Amano's were always my go to clean up crew with some otto's but I fear the same thing with the scale of this scape. Using small green neons as my fish. Not sure what to do about the algae crew... are there any new shrimp that clean like Amano's but are smaller?

And I learned my lesson about shrimp and HC a while ago, not until it's well rooted.


----------



## alto (2 Jun 2019)

All shrimp are decent algae crew - just need to take into account the substantial size difference between a single adult Amano and the smaller shrimp species

Tiger shrimp are one of my favorites but less available now it seems
Various Neocaridina, Caridina - just choose an active, healthy group 

For BBA, the long nose shrimps (typically list as Caridina gracilirostris but various species may ship) but some report difficulty maintaining these in freshwater aquariums 
I’m not convinced it’s an issue of freshwater, but rather inadequate/unsuitable diet, shipping damage/stress, environmental stress etc, though there are undoubtedly some species which are more particular about water parameters 

If you’re not adverse to snails, pick up a mixed crew of Nerites, choose the smaller horned species as they seem much less prone to the (very difficult to remove) white-eggs-everywhere syndrome
Clithon corona are observed clearing out immature BBA (pretty much no one wants to eat the mature, stuff, bitter? BBA)
“Black helmet” (Nerite) snails seem to prefer cleaning rock/ glass more than plant stems (this may be more a function of their shell/body shape)

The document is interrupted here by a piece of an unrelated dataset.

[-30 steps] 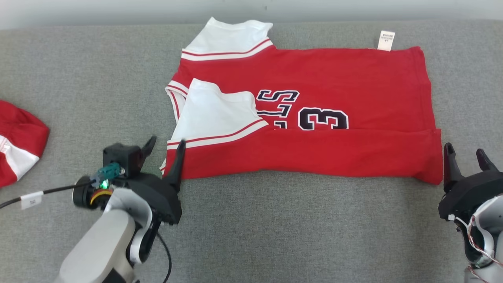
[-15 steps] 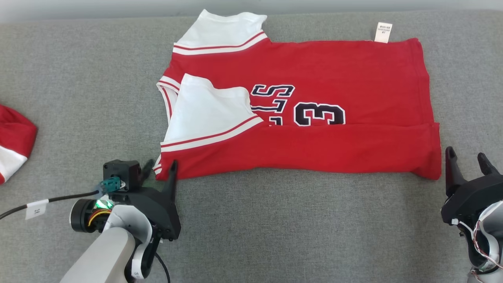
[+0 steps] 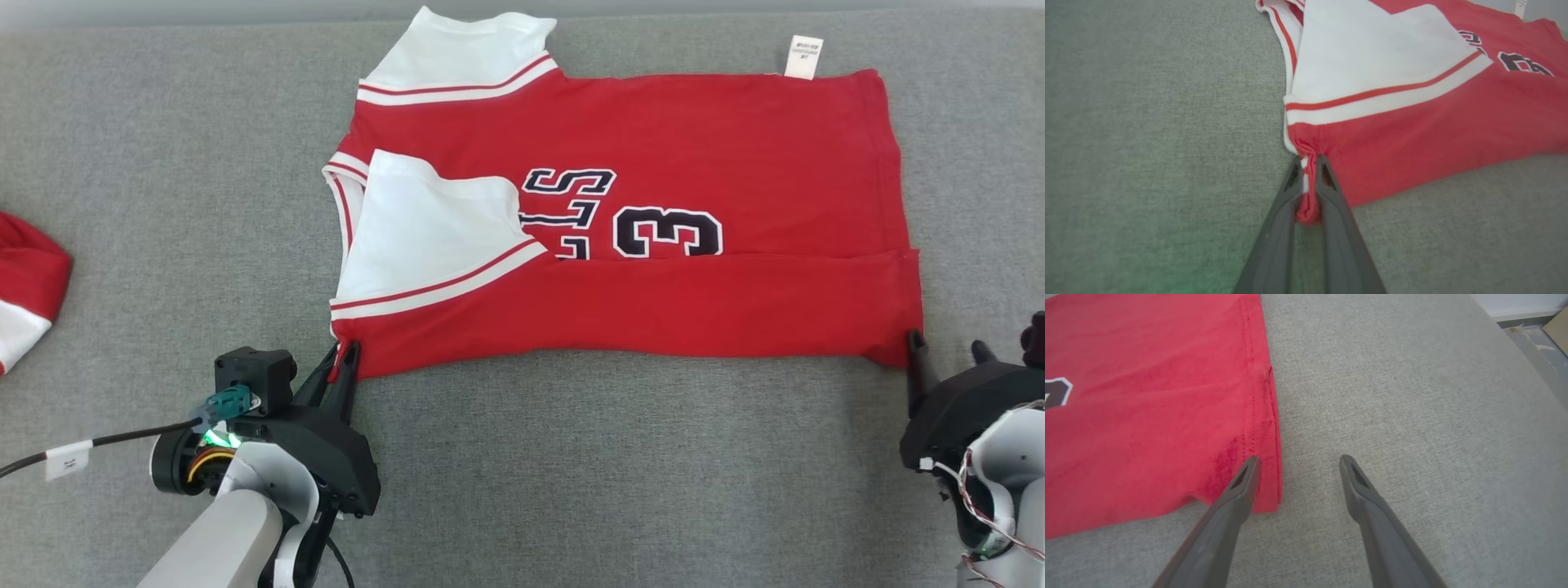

I’d not add any of the various SAE species as most will explore HC (for consumption? destruction?) and they grow too large and should really be kept as a shoal rather than a couple of individuals 

I often add shrimp within a few days as they will then tidy up any melting leaves (before I even notice the melt) but some  worry about soil moving ...


----------



## alto (2 Jun 2019)

Chris Laracy said:


> Using small green neons as my fish


Assuming you mean Microdevario kubotai - there are at least 2 species shipping as such, one is significantly smaller 


Also
https://www.seriouslyfish.com/species/microdevario-nanus/


----------



## Duplicareus (2 Jun 2019)

You are certainly meticulous


----------



## Chris Laracy (2 Jun 2019)

alto said:


> Assuming you mean Microdevario kubotai - there are at least 2 species shipping as such, one is significantly smaller
> 
> 
> Also
> https://www.seriouslyfish.com/species/microdevario-nanus/



Actually I just meant regular green neon tetras (neons without the red and smaller), but those are a cool option. I want something small that schools well and doesn’t contrast off green so much. I must admit I don’t know my fish.


----------



## Lauris (2 Jun 2019)

nice 
I like how the rock placement works together almost centered path. Often compositions alike are very static,but you have nailed the dynamics.


----------



## alto (2 Jun 2019)

One is green neon (tetra)
Other is green neon (rasbora or micro rasbora)
It was the “small” that led me down the latter path 

I find green neon tetras are tricker to keep - they can be quite the hidden fish (not possible I suppose in an Iwagumi) only visible & active when no one is anywhere near the tank 

Previously I’ve only seen wild caught P simulans (stunning in large shoals in blackwater tanks)
Recently there is a tank bred green neon (tetra) _P innesi (green)_ which looks to be some cross of P innesi/simulans


----------



## Looneeyy (2 Jun 2019)

I really enjoyed reading this, I can’t wait for all the growth! I’m not a massive fan of Iwagumi but I like how it’s split through the centre making it into more of a river bed/valley, my eye is drawn straight down the centre which I kinda like! very nice mate


----------



## Chris Laracy (2 Jun 2019)

Thanks everyone, that’s what I was going for with the river ending before the back; I wanted a nice river through the middle but I didn’t want to break the HC down the middle.


----------



## Chris Laracy (9 Jun 2019)

Finally got some shots with a proper white balance, my iPhone XS Max washes the photos out in blue quite badly. I messed up the back left corner when my water change vacuum burped water because I decided I wanted to do a water change drunk, not hung over in the morning ha! (celebrating engagement, don't drink and scape people). Managed to fix the slope and add some more soil, replant everything and some more extras I had in the fridge, the area is recovering nicely and everything is beginning to spread. 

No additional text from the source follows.